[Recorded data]
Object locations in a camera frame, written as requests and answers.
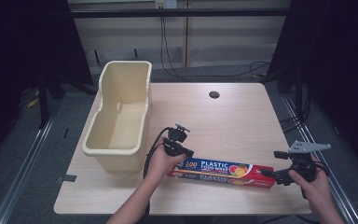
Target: hand
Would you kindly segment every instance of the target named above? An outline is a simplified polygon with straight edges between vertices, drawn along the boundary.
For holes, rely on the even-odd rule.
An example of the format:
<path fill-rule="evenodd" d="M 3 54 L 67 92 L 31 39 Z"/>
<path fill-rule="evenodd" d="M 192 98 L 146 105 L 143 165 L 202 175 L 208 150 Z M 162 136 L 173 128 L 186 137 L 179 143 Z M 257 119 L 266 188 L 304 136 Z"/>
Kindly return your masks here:
<path fill-rule="evenodd" d="M 185 154 L 172 157 L 169 156 L 164 149 L 163 141 L 165 137 L 160 137 L 156 143 L 156 151 L 153 153 L 152 159 L 149 163 L 149 168 L 147 169 L 148 177 L 153 177 L 158 182 L 179 162 L 183 161 L 186 158 Z"/>
<path fill-rule="evenodd" d="M 289 175 L 304 190 L 310 210 L 321 223 L 343 223 L 333 204 L 327 175 L 322 169 L 316 169 L 316 179 L 310 183 L 294 170 L 290 170 Z"/>

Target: wire
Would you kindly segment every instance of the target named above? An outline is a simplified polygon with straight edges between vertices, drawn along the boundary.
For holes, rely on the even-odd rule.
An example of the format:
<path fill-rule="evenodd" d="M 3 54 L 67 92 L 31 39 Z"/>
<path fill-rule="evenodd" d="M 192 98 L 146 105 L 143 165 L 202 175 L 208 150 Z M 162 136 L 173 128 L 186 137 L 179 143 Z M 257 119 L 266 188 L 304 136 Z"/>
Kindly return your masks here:
<path fill-rule="evenodd" d="M 311 224 L 319 224 L 318 221 L 309 220 L 309 219 L 301 217 L 301 216 L 296 216 L 296 217 L 298 217 L 299 219 L 301 219 L 301 220 L 303 220 L 305 222 L 311 223 Z"/>
<path fill-rule="evenodd" d="M 172 77 L 179 77 L 180 79 L 182 79 L 183 81 L 186 81 L 186 82 L 191 82 L 190 80 L 187 80 L 185 78 L 182 78 L 172 67 L 172 63 L 171 63 L 171 57 L 170 57 L 170 53 L 168 52 L 168 43 L 167 43 L 167 36 L 166 36 L 166 32 L 165 32 L 165 20 L 163 17 L 160 18 L 161 20 L 161 52 L 160 52 L 160 59 L 161 59 L 161 65 L 162 65 L 162 68 L 164 69 L 164 71 L 172 76 Z M 168 57 L 168 62 L 170 63 L 170 67 L 173 71 L 173 74 L 170 73 L 164 66 L 164 62 L 162 60 L 162 51 L 163 51 L 163 46 L 164 46 L 164 41 L 165 41 L 165 50 L 167 52 L 167 57 Z"/>
<path fill-rule="evenodd" d="M 289 129 L 289 130 L 285 130 L 283 131 L 283 133 L 290 133 L 292 130 L 298 129 L 299 125 L 296 125 L 295 127 Z"/>
<path fill-rule="evenodd" d="M 282 219 L 282 218 L 285 218 L 285 217 L 289 217 L 289 216 L 281 216 L 281 217 L 275 217 L 275 218 L 272 218 L 272 219 L 269 219 L 269 220 L 266 220 L 264 222 L 261 222 L 259 224 L 266 224 L 266 223 L 270 223 L 270 222 L 273 222 L 273 221 L 276 221 L 276 220 L 279 220 L 279 219 Z M 313 221 L 313 220 L 309 220 L 307 218 L 304 218 L 304 217 L 301 217 L 301 216 L 296 216 L 297 218 L 307 222 L 307 223 L 311 223 L 311 224 L 319 224 L 318 221 Z"/>
<path fill-rule="evenodd" d="M 187 75 L 187 76 L 182 76 L 182 77 L 240 77 L 240 76 L 243 76 L 243 75 L 246 75 L 246 74 L 249 74 L 249 73 L 252 73 L 253 71 L 261 68 L 265 66 L 265 64 L 262 64 L 260 66 L 258 66 L 257 68 L 251 70 L 251 71 L 247 71 L 247 72 L 243 72 L 243 73 L 239 73 L 239 74 L 236 74 L 236 75 L 213 75 L 213 76 L 203 76 L 203 75 Z"/>
<path fill-rule="evenodd" d="M 287 119 L 280 119 L 279 122 L 283 123 L 283 122 L 287 122 L 287 121 L 298 119 L 298 118 L 299 118 L 299 116 L 294 116 L 294 117 L 287 118 Z"/>
<path fill-rule="evenodd" d="M 261 222 L 261 223 L 259 223 L 259 224 L 266 224 L 266 223 L 273 222 L 273 221 L 276 221 L 276 220 L 279 220 L 279 219 L 282 219 L 282 218 L 285 218 L 285 217 L 289 217 L 289 216 L 275 217 L 275 218 L 266 220 L 266 221 L 264 221 L 264 222 Z"/>
<path fill-rule="evenodd" d="M 172 77 L 179 77 L 180 79 L 182 79 L 183 81 L 187 81 L 187 82 L 192 82 L 191 80 L 185 79 L 185 77 L 239 77 L 239 76 L 243 76 L 243 75 L 247 75 L 249 73 L 252 73 L 252 77 L 253 77 L 253 71 L 264 67 L 267 64 L 270 64 L 269 62 L 252 62 L 251 64 L 249 64 L 249 71 L 247 72 L 243 72 L 243 73 L 239 73 L 236 75 L 220 75 L 220 76 L 198 76 L 198 75 L 187 75 L 187 76 L 183 76 L 183 75 L 179 75 L 175 69 L 172 66 L 172 62 L 171 62 L 171 57 L 170 57 L 170 53 L 168 51 L 168 42 L 167 42 L 167 35 L 166 35 L 166 28 L 165 28 L 165 20 L 164 17 L 161 17 L 161 51 L 160 51 L 160 59 L 161 59 L 161 65 L 162 68 L 164 69 L 164 71 L 172 76 Z M 165 50 L 167 52 L 167 57 L 168 57 L 168 62 L 170 64 L 170 68 L 173 71 L 173 73 L 171 73 L 170 71 L 167 70 L 167 68 L 164 66 L 164 62 L 163 62 L 163 48 L 164 48 L 164 43 L 165 43 Z M 262 63 L 262 65 L 257 66 L 257 68 L 252 69 L 252 65 L 255 63 Z"/>
<path fill-rule="evenodd" d="M 285 130 L 285 129 L 291 127 L 293 124 L 295 124 L 295 125 L 297 126 L 296 120 L 292 120 L 292 121 L 290 121 L 288 124 L 283 125 L 283 126 L 282 126 L 282 129 Z"/>
<path fill-rule="evenodd" d="M 265 64 L 270 64 L 270 63 L 268 63 L 268 62 L 252 62 L 251 64 L 249 64 L 249 70 L 252 72 L 251 80 L 250 80 L 249 82 L 252 82 L 252 81 L 253 81 L 253 78 L 254 78 L 254 76 L 255 76 L 255 74 L 253 73 L 253 70 L 252 70 L 252 65 L 253 65 L 254 63 L 263 63 L 263 65 L 265 65 Z"/>
<path fill-rule="evenodd" d="M 31 100 L 29 100 L 29 101 L 27 101 L 27 102 L 25 102 L 25 103 L 22 103 L 22 104 L 20 104 L 20 105 L 18 105 L 18 107 L 24 107 L 24 106 L 30 104 L 31 102 L 33 102 L 33 101 L 35 101 L 35 100 L 37 100 L 37 99 L 39 99 L 39 95 L 36 95 L 36 96 L 34 96 L 34 98 L 32 98 Z"/>
<path fill-rule="evenodd" d="M 157 141 L 159 140 L 159 138 L 162 136 L 162 134 L 165 132 L 165 131 L 168 131 L 170 130 L 171 128 L 165 128 L 163 129 L 157 136 L 155 142 L 153 143 L 153 146 L 150 148 L 150 151 L 149 153 L 147 153 L 147 156 L 146 156 L 146 161 L 145 161 L 145 167 L 144 167 L 144 178 L 146 177 L 147 175 L 147 169 L 149 168 L 149 163 L 150 163 L 150 160 L 152 159 L 152 156 L 153 156 L 153 153 L 155 152 L 156 150 L 156 143 Z"/>
<path fill-rule="evenodd" d="M 321 161 L 315 161 L 315 166 L 318 167 L 319 169 L 323 170 L 324 173 L 329 176 L 330 175 L 330 168 L 328 168 L 327 164 Z"/>

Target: black cable
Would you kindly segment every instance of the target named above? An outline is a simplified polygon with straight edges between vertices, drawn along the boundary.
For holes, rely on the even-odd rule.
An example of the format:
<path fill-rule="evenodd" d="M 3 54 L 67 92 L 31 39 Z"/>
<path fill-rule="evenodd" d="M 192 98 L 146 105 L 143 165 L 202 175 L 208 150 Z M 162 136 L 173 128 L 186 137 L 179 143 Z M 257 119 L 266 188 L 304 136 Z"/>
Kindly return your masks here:
<path fill-rule="evenodd" d="M 292 126 L 293 124 L 296 124 L 296 122 L 297 122 L 297 121 L 296 121 L 295 119 L 287 120 L 285 123 L 283 123 L 283 124 L 281 125 L 281 127 L 282 127 L 282 129 L 284 130 L 284 129 L 286 129 L 286 128 Z"/>
<path fill-rule="evenodd" d="M 190 80 L 187 80 L 185 78 L 182 78 L 179 74 L 176 73 L 176 71 L 173 69 L 172 67 L 172 63 L 171 63 L 171 57 L 170 57 L 170 53 L 168 52 L 168 43 L 167 43 L 167 36 L 166 36 L 166 33 L 165 33 L 165 20 L 163 17 L 160 18 L 161 20 L 161 51 L 160 51 L 160 59 L 161 59 L 161 65 L 162 65 L 162 68 L 164 69 L 164 71 L 172 76 L 172 77 L 179 77 L 180 79 L 182 79 L 183 81 L 186 81 L 186 82 L 191 82 Z M 167 57 L 168 57 L 168 61 L 170 63 L 170 66 L 171 66 L 171 69 L 173 70 L 174 74 L 170 73 L 164 66 L 164 62 L 162 60 L 162 51 L 163 51 L 163 46 L 164 46 L 164 40 L 165 40 L 165 49 L 166 49 L 166 52 L 167 52 Z"/>
<path fill-rule="evenodd" d="M 162 65 L 162 68 L 164 69 L 164 71 L 172 76 L 172 77 L 179 77 L 180 79 L 182 79 L 183 81 L 187 81 L 187 82 L 192 82 L 188 79 L 185 79 L 185 77 L 239 77 L 239 76 L 243 76 L 243 75 L 246 75 L 246 74 L 249 74 L 249 73 L 253 73 L 253 71 L 267 65 L 267 64 L 270 64 L 269 62 L 252 62 L 249 67 L 250 67 L 250 70 L 247 71 L 247 72 L 244 72 L 244 73 L 239 73 L 239 74 L 236 74 L 236 75 L 222 75 L 222 76 L 197 76 L 197 75 L 187 75 L 187 76 L 181 76 L 179 75 L 175 69 L 173 69 L 173 66 L 172 66 L 172 62 L 171 62 L 171 57 L 170 57 L 170 53 L 168 51 L 168 43 L 167 43 L 167 35 L 166 35 L 166 28 L 165 28 L 165 20 L 164 20 L 164 17 L 161 17 L 161 51 L 160 51 L 160 59 L 161 59 L 161 65 Z M 163 51 L 163 46 L 164 46 L 164 42 L 165 42 L 165 50 L 167 52 L 167 57 L 168 57 L 168 62 L 170 64 L 170 67 L 173 71 L 173 74 L 171 72 L 169 72 L 166 67 L 164 66 L 164 62 L 163 62 L 163 57 L 162 57 L 162 51 Z M 257 68 L 255 69 L 252 69 L 252 65 L 255 64 L 255 63 L 262 63 L 262 65 L 258 66 Z"/>
<path fill-rule="evenodd" d="M 283 133 L 290 133 L 292 130 L 298 129 L 298 125 L 296 125 L 295 127 L 289 129 L 289 130 L 285 130 L 283 131 Z"/>
<path fill-rule="evenodd" d="M 39 99 L 39 95 L 36 95 L 34 98 L 32 98 L 31 100 L 29 100 L 29 101 L 27 101 L 27 102 L 25 102 L 25 103 L 23 103 L 23 104 L 20 104 L 20 105 L 18 105 L 18 107 L 23 107 L 23 106 L 25 106 L 25 105 L 28 105 L 28 104 L 30 104 L 31 102 L 33 102 L 33 101 L 35 101 L 35 100 L 37 100 L 37 99 Z"/>
<path fill-rule="evenodd" d="M 259 224 L 266 224 L 266 223 L 269 223 L 269 222 L 272 222 L 272 221 L 276 221 L 276 220 L 282 219 L 282 218 L 284 218 L 284 217 L 289 217 L 289 216 L 275 217 L 275 218 L 266 220 L 266 221 L 264 221 L 264 222 L 261 222 L 261 223 L 259 223 Z"/>
<path fill-rule="evenodd" d="M 264 222 L 261 222 L 259 224 L 266 224 L 266 223 L 270 223 L 270 222 L 273 222 L 273 221 L 276 221 L 276 220 L 279 220 L 279 219 L 282 219 L 282 218 L 285 218 L 285 217 L 289 217 L 289 216 L 281 216 L 281 217 L 275 217 L 275 218 L 272 218 L 272 219 L 269 219 L 269 220 L 266 220 Z M 304 218 L 304 217 L 301 217 L 301 216 L 296 216 L 297 218 L 307 222 L 307 223 L 311 223 L 311 224 L 319 224 L 318 221 L 313 221 L 313 220 L 309 220 L 307 218 Z"/>
<path fill-rule="evenodd" d="M 153 156 L 153 153 L 156 151 L 156 148 L 159 147 L 160 145 L 156 146 L 156 143 L 158 142 L 159 138 L 162 136 L 162 134 L 165 132 L 165 131 L 168 131 L 170 130 L 171 128 L 165 128 L 163 129 L 157 136 L 156 140 L 154 141 L 152 147 L 150 148 L 149 150 L 149 153 L 147 153 L 146 155 L 146 161 L 145 161 L 145 166 L 144 166 L 144 179 L 147 175 L 147 170 L 149 168 L 149 163 L 150 163 L 150 160 L 152 159 L 152 156 Z M 149 213 L 150 213 L 150 202 L 147 204 L 147 207 L 145 209 L 145 212 L 144 214 L 142 215 L 141 219 L 137 222 L 137 223 L 142 223 L 143 221 L 145 221 L 147 219 L 147 217 L 149 216 Z"/>
<path fill-rule="evenodd" d="M 293 121 L 294 119 L 298 119 L 298 116 L 294 116 L 288 119 L 280 119 L 279 122 L 283 123 L 283 122 L 287 122 L 287 121 Z"/>
<path fill-rule="evenodd" d="M 319 224 L 319 221 L 309 220 L 309 219 L 301 217 L 301 216 L 296 216 L 296 217 L 298 217 L 299 219 L 301 219 L 301 220 L 303 220 L 305 222 L 311 223 L 311 224 Z"/>
<path fill-rule="evenodd" d="M 263 65 L 270 64 L 270 63 L 268 63 L 268 62 L 252 62 L 251 64 L 249 64 L 249 70 L 252 71 L 251 80 L 250 80 L 249 82 L 253 82 L 253 78 L 254 78 L 254 76 L 255 76 L 255 74 L 253 73 L 253 70 L 252 70 L 252 65 L 253 65 L 254 63 L 263 63 Z"/>
<path fill-rule="evenodd" d="M 319 169 L 323 170 L 324 173 L 329 176 L 330 175 L 330 168 L 328 168 L 327 164 L 321 161 L 315 161 L 315 166 L 318 167 Z"/>
<path fill-rule="evenodd" d="M 252 73 L 253 71 L 255 71 L 255 70 L 257 70 L 257 69 L 259 69 L 259 68 L 261 68 L 263 66 L 265 66 L 265 64 L 262 64 L 262 65 L 258 66 L 257 68 L 253 69 L 252 71 L 247 71 L 247 72 L 239 73 L 239 74 L 236 74 L 236 75 L 220 75 L 220 76 L 217 76 L 217 75 L 213 75 L 213 76 L 187 75 L 187 76 L 182 76 L 182 77 L 240 77 L 240 76 Z"/>
<path fill-rule="evenodd" d="M 305 100 L 305 108 L 304 108 L 304 114 L 305 114 L 305 117 L 304 117 L 304 121 L 308 118 L 308 116 L 310 115 L 310 92 L 308 91 L 308 96 L 307 96 L 307 99 Z"/>

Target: gray carpet
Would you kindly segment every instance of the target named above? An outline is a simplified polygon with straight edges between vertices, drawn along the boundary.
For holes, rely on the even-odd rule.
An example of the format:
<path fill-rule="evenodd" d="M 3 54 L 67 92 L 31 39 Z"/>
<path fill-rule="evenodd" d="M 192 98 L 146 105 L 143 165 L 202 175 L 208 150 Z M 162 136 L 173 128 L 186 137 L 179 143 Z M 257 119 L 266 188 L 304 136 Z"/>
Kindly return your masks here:
<path fill-rule="evenodd" d="M 264 66 L 255 72 L 265 73 L 267 68 Z M 183 82 L 183 78 L 192 82 L 249 82 L 250 73 L 237 76 L 248 70 L 249 65 L 175 69 L 182 78 L 177 77 L 173 72 L 172 75 L 167 75 L 163 70 L 156 70 L 153 71 L 151 79 L 152 82 Z M 59 105 L 57 114 L 8 223 L 104 223 L 109 218 L 109 216 L 62 216 L 53 211 L 61 187 L 57 178 L 66 173 L 93 101 L 93 96 L 70 86 L 64 87 L 66 88 L 64 99 L 60 102 L 50 100 L 51 105 Z M 266 89 L 278 119 L 288 118 L 289 113 L 283 103 L 285 95 L 278 93 L 276 82 L 266 84 Z M 39 122 L 38 105 L 22 108 L 17 121 L 0 146 L 0 203 L 37 135 Z M 358 159 L 351 150 L 350 144 L 343 136 L 334 132 L 334 124 L 315 102 L 311 102 L 310 116 L 306 123 L 316 142 L 329 143 L 333 146 L 323 154 L 358 213 Z M 302 140 L 297 130 L 285 136 L 289 145 L 295 140 Z M 315 219 L 313 215 L 304 217 Z M 205 217 L 199 218 L 198 221 L 193 220 L 196 221 L 194 223 L 206 223 Z M 214 223 L 261 223 L 271 218 L 275 217 L 213 217 L 213 220 Z M 180 217 L 150 217 L 147 223 L 184 223 L 184 220 Z M 298 217 L 285 217 L 272 223 L 306 222 Z"/>

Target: plastic tub
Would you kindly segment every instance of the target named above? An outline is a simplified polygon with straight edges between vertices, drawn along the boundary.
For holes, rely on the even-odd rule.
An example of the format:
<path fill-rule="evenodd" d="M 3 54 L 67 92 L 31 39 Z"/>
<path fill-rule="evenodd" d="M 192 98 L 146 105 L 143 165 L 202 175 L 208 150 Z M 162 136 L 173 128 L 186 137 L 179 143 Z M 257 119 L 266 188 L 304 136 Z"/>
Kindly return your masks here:
<path fill-rule="evenodd" d="M 144 166 L 151 67 L 149 62 L 113 61 L 101 73 L 101 105 L 82 148 L 107 171 L 136 172 Z"/>

▶ **ASSIGNMENT**: Repeat precisely the lines of the data starting at the one containing "Target: plastic tub", last line included.

▶ **RESPONSE TO THIS EXERCISE**:
Target: plastic tub
Would you kindly segment every instance of the target named above? An outline is a simplified polygon with straight edges between vertices, drawn along the boundary.
For holes, rely on the even-odd rule.
An example of the format:
<path fill-rule="evenodd" d="M 3 54 L 67 92 L 31 39 Z"/>
<path fill-rule="evenodd" d="M 192 98 L 146 105 L 143 165 L 202 175 L 208 150 Z M 162 136 L 173 128 L 186 137 L 179 143 Z M 257 119 L 266 188 L 304 136 Z"/>
Kindly return your masks here:
<path fill-rule="evenodd" d="M 144 166 L 151 67 L 149 62 L 113 61 L 101 73 L 101 105 L 82 148 L 107 171 L 136 172 Z"/>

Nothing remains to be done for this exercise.